TASK DIRECTIONS ▸ Exactly the lines from the start of the data through the line containing "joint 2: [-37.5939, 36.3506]" should be output, with both ends kept and nothing added.

[[ RECORDED INFORMATION, beginning ]]

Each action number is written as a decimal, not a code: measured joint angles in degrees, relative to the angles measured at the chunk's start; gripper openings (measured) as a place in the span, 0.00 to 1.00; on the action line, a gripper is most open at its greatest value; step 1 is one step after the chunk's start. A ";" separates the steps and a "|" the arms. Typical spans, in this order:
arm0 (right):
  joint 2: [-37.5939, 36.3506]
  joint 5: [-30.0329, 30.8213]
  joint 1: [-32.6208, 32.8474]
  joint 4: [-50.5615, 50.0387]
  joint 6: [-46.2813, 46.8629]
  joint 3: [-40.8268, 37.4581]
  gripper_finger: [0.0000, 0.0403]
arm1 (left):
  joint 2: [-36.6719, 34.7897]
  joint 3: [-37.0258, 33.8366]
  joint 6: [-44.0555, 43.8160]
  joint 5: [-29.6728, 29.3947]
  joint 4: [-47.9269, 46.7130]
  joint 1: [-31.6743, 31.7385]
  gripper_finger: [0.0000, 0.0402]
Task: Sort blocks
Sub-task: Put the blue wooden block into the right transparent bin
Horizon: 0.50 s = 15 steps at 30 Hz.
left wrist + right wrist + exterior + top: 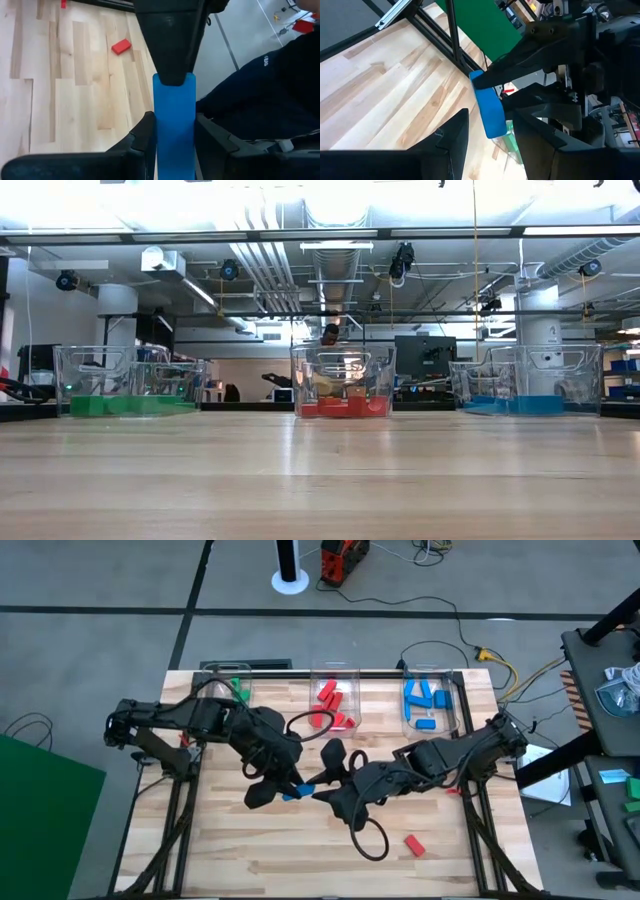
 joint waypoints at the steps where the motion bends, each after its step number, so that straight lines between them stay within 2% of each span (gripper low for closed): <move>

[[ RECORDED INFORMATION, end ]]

ANSWER SECTION ▸
Each action number is written as a decimal, not a code: measured joint angles in degrees, relative to the angles measured at the chunk's start; gripper openings (measured) as a place in the span, 0.00 to 1.00; on the action line, a gripper is most open at its greatest value; step 1 is one step after the chunk's start. A ";" separates the steps and a "|" the arms. Typical spans, in this order:
arm0 (right):
  joint 2: [-37.5939, 36.3506]

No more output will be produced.